Here's a little trick I've found useful for browsing the contents of my JAXB model, though it works just as well with any java beans. It's a GUI for testing JXPath expressions on a given Object. Try it out on any old object, and start with the XPath expression for the context node, which is just '.' (not quoted).

For example, if you create a new PathTestFrame(new java.util.Date()), and give it the expression '.', you'll see the bean properties of the Date object. Then, if you change the expression to, say 'time', you'll get the results of Date.getTime(). This is not very helpful, as the only bean property of a primitive type, as far as JXPath is concerned, is "class", but you get the idea.

It gets better. Let's say you've got an Object with a bean property called "dateList", a List of Dates. The first date in the list will be 'dateList[1]' (XPath is 1-indexed, not 0-indexed).

You can browse through a very large heirarchy of beans, and even edit the bean property values using the property sheet.
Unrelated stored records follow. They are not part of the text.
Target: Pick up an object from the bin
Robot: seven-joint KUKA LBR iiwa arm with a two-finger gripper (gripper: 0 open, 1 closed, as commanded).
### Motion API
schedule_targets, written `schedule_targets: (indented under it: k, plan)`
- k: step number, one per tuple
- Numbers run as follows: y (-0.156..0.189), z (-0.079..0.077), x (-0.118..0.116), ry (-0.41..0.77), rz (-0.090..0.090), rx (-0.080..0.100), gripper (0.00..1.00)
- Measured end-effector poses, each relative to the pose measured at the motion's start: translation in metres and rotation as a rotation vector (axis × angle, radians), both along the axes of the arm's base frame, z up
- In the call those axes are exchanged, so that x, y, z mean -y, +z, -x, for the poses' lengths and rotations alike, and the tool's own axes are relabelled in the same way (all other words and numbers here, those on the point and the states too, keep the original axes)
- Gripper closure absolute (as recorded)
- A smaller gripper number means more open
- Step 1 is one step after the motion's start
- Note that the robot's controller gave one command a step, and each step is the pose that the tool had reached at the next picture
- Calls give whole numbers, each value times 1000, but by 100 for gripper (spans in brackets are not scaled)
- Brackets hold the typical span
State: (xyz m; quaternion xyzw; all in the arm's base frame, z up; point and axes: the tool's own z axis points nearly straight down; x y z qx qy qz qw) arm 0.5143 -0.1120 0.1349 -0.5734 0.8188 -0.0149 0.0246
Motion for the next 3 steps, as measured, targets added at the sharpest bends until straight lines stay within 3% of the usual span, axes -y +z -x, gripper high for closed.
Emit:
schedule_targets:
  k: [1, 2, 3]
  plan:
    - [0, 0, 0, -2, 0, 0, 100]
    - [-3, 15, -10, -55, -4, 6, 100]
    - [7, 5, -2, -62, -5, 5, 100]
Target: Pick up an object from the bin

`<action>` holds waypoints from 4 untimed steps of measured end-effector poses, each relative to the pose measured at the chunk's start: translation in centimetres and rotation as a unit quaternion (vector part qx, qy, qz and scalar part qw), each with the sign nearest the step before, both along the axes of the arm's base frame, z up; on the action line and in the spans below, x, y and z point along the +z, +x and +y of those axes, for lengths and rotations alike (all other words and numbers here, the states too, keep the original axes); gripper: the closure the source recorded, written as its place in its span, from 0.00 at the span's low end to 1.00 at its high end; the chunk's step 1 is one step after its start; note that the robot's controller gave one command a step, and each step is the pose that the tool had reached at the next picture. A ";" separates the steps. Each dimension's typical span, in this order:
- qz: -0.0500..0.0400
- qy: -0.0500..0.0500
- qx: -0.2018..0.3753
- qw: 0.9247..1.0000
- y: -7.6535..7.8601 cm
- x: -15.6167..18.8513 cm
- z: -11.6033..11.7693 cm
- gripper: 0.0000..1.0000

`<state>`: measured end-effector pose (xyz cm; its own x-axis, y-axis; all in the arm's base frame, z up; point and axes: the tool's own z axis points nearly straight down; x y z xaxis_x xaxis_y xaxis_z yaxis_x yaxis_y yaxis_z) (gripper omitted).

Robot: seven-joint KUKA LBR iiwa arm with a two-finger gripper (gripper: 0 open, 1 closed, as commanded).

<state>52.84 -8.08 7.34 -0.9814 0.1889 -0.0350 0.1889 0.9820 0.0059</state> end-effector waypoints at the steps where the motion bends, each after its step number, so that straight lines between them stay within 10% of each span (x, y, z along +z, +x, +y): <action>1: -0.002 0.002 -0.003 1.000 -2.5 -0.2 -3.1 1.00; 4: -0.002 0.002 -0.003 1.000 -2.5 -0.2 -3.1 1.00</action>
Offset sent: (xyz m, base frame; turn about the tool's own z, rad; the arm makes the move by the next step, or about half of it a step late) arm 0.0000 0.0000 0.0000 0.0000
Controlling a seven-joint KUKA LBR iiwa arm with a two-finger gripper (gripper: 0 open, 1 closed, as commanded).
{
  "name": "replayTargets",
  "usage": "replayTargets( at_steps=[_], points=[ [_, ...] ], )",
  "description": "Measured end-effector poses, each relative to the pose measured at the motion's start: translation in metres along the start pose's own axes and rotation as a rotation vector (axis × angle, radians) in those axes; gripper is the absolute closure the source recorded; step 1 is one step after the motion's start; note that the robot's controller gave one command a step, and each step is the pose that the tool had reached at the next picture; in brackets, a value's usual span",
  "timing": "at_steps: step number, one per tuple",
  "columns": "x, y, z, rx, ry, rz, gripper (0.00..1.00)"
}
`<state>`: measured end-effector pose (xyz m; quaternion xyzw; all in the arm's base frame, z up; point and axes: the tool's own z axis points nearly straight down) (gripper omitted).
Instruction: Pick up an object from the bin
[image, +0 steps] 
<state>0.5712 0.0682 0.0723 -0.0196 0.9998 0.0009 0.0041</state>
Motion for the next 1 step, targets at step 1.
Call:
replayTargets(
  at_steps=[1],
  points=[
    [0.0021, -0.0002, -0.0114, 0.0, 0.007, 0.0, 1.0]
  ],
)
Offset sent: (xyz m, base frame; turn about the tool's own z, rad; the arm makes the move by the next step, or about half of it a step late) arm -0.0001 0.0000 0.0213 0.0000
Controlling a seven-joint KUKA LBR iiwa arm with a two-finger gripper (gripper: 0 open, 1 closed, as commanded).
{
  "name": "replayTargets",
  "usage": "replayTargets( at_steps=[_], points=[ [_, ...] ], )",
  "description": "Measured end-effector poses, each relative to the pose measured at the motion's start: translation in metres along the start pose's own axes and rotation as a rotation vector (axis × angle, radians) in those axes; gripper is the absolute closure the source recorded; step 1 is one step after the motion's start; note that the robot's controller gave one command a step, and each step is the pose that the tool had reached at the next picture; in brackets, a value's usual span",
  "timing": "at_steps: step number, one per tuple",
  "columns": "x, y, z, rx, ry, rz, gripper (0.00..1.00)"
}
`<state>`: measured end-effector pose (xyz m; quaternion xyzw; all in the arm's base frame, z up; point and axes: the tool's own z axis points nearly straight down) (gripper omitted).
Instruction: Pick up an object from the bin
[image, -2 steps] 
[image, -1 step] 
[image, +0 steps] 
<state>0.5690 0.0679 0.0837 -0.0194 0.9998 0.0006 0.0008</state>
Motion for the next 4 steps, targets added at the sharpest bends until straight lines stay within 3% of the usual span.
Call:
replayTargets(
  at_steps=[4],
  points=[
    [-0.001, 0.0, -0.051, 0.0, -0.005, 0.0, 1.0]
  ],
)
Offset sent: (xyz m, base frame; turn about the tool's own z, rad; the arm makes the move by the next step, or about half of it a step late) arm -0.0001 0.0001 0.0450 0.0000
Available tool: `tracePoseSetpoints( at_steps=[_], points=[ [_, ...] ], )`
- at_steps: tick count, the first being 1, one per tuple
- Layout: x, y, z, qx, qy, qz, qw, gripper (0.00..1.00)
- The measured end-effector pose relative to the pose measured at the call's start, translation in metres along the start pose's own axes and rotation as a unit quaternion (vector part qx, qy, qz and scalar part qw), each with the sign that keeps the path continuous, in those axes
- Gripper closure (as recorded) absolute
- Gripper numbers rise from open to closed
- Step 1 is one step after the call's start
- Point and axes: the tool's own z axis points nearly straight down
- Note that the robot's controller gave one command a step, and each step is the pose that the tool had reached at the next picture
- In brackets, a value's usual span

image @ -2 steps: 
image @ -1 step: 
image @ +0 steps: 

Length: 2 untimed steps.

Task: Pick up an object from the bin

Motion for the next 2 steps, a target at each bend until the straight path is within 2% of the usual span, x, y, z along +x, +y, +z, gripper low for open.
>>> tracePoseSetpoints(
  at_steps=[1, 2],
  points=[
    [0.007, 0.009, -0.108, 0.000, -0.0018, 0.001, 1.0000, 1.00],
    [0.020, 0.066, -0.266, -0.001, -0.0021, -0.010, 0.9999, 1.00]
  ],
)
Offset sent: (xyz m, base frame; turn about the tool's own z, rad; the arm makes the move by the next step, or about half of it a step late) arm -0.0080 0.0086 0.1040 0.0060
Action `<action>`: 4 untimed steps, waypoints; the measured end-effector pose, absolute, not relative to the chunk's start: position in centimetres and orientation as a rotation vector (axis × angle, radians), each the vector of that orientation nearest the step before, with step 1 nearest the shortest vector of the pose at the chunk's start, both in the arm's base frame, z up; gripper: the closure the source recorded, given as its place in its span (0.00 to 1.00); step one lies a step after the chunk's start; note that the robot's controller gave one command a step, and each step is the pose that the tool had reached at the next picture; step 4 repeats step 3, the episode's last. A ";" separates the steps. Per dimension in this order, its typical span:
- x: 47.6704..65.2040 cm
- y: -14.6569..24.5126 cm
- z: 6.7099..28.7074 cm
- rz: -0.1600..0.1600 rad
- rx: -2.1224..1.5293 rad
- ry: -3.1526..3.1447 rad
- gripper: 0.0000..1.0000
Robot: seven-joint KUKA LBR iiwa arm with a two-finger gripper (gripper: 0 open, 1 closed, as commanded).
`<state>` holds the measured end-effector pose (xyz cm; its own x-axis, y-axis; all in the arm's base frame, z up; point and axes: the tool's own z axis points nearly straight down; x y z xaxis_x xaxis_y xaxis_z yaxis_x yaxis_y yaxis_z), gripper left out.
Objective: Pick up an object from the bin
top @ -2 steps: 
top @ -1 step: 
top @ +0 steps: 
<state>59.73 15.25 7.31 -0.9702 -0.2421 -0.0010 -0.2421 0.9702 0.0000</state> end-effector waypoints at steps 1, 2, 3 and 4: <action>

Neat, eh?

import java.awt.BorderLayout;
import java.awt.event.ActionListener;
import java.beans.IntrospectionException;
import javax.swing.JButton;
import javax.swing.JPanel;
import javax.swing.JTextField;
import org.openide.DialogDisplayer;
import org.openide.ErrorManager;
import org.openide.NotifyDescriptor;
import org.openide.nodes.FilterNode;
import org.openide.nodes.Node;
import org.apache.commons.jxpath.JXPathContext;
import java.util.Iterator;
import java.util.List;
import java.util.ArrayList;
import org.openide.nodes.BeanNode;
import org.openide.explorer.propertysheet.PropertySheet;

public class PathTestFrame extends JPanel
{
    private JXPathContext m_jxPathContext;
   
    private JTextField m_inputField;
    private JButton m_btn;
    private PropertySheet m_propsheet;
   
    public PathTestFrame(Object model)
    {
        super();
        setLayout(new BorderLayout());

        m_btn = new JButton("Test Path");
        m_inputField = new JTextField(50);
        m_propsheet = new PropertySheet();
        m_btn.addActionListener(new ActionListener(){
            public void actionPerformed(java.awt.event.ActionEvent e) {
                update();
            }
        });
       
        JPanel top = new JPanel();
        top.add(m_inputField);
        top.add(m_btn);
        add(top, BorderLayout.NORTH);
        add(m_propsheet, BorderLayout.CENTER);
       
        m_jxPathContext = JXPathContext.newContext(model);
    }
   
    private void update()
    {
        Iterator values = m_jxPathContext.iterate(m_inputField.getText());
        List l = new ArrayList();
        while (values.hasNext())
        {
            l.add(values.next());
        }
       
        Node[] nodes = new Node[l.size()];

        try
        {
            for (int i=0; i < nodes.length; i++)
            {
                nodes[i] = new BeanNode(l.get(i));
            }
            m_propsheet.setNodes(nodes);
        }
        catch (IntrospectionException ex)
        {
            ErrorManager.getDefault().notify(ex);
        }

    }
}

The class was written to be used in Netbeans, but can be used standalone as long as you have openide.jar in your classpath (and, of course, you need jxpath regardless).